Sabato mattina un momento di tensione di fronte all'ennesimo blocco dei lavoratori SI Cobas a Castelnuovo. Un camionista ha aggredito un uomo che cercava di bloccare il mezzo. Intanto il Tribunale conferma le misure cautelari per Milani e Piccinini

Dopo gli scontri tra manifestanti e forze dell'ordine avvenuti ripetutamente nelle scorse settimane, le strade attorno alla Alcar Uno di Castelnuovo Rangone tornano ad essere teatro i violenza. Questa volta però non sono stati i manganelli della polizia a colpire, bensì una spranga maneggiata da un camionista. è successo nella prima mattina di sabato scorso, 18 febbraio, quando un gruppetto di lavoratori e militanti del sindacato SI Cobas ha messo in atto l'ennesimo blocco ai cancelli di via Aldo Moro.

I manifestanti – come si vede nel VIDEO postato su Facebook – hanno cercato di sbarrare la strada fisicamente ad uno dei tanti mezzi pesanti che riforniscono gli stabilimenti del gruppo Levoni. Ma ad un certo punto l'autista ha perso le staffe ed è uscito dall'abitacolo con un bastone, con il quale ha colpito ad una gamba uno dei componeneti del picchetto. Il ferito è stato poi soccorso da un'ambulanza e accompagnato in ospedale per accertamenti.

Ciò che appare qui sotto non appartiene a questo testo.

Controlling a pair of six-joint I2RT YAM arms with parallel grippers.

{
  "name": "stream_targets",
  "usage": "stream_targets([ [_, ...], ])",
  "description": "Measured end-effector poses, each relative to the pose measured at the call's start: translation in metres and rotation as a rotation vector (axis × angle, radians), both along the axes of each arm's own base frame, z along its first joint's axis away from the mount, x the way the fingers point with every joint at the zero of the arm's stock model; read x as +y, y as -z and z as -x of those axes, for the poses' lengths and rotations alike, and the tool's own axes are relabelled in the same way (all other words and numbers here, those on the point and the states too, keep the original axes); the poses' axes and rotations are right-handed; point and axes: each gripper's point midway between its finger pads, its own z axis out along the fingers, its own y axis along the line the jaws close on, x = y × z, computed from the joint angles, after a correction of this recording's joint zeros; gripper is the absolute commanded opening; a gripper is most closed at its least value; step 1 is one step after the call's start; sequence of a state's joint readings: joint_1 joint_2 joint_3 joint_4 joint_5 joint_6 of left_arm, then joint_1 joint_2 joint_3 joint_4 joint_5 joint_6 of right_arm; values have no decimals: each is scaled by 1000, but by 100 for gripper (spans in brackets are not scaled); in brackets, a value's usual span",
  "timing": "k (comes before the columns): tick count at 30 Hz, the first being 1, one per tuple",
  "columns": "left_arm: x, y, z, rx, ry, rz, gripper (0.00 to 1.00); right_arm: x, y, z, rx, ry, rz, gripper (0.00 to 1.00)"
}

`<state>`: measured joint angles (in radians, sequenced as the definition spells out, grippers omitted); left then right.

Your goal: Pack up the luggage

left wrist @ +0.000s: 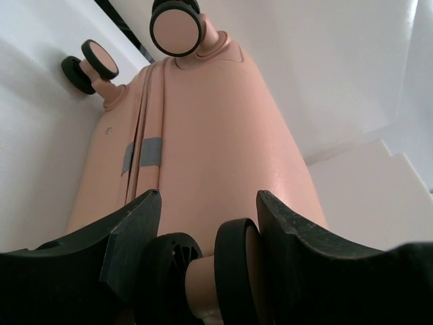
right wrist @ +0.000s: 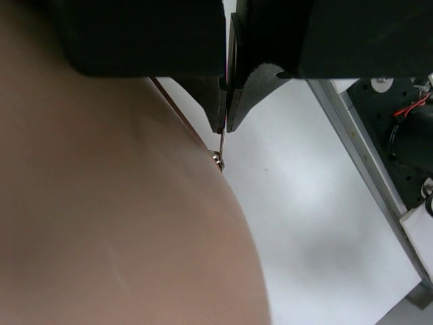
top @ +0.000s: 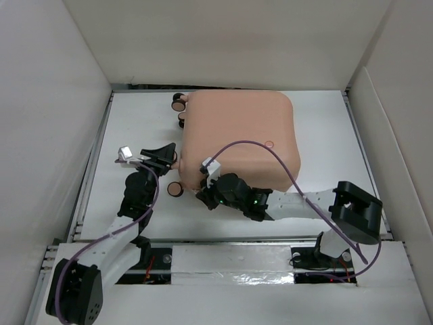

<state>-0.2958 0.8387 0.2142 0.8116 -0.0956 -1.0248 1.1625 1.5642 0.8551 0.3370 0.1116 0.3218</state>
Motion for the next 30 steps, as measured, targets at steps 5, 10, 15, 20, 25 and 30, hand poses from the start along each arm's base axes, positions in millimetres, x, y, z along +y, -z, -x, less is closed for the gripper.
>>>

La situazione davanti all'azienda di Castelnuovo resta tesa, con una mobilitazione costante da parte di SI Cobas, che spesso avviene senza un presidio delle forze dell'ordine.

Nel frattempo, sul fronte giudiziario, il Tribunale del riesame si è espresso sulla vicenda degli arresti per estorsione a ciarico di Aldo Milani, leader del sindacato autonomo, e del consulente Danilo Piccinini. I giudici di Bologna hanno confermato l'obbligo di dimora nel Comune di residenza, Milano, per il sindacalista e gli arresti domiciliari per Piccinini. 

La Procura guidata da Lucia Musti, si dichiara soddisfatta e ritiene importante il pronunciamento del Riesame (presidente relatore Alberto Albiani), visto che in questo modo altri giudici confermano l'impianto già condiviso dal gip, e appunto esprime un auspicio sulle azioni a tema della galassia Cobas. "Perlomeno, il provvedimento del Tribunale del riesame serva a far riflettere tutti quei manifestanti aderenti al sindacato affinchè evitino di fare cortei non autorizzati, un reato, con tutto quel che ne consegue, come l'occupazione della stazione ferroviaria di Modena. Manifestare è sempre possibile, dico solo - osserva Musti oggi - di provare a riflettere se valga la pena o meno commettere altri reati".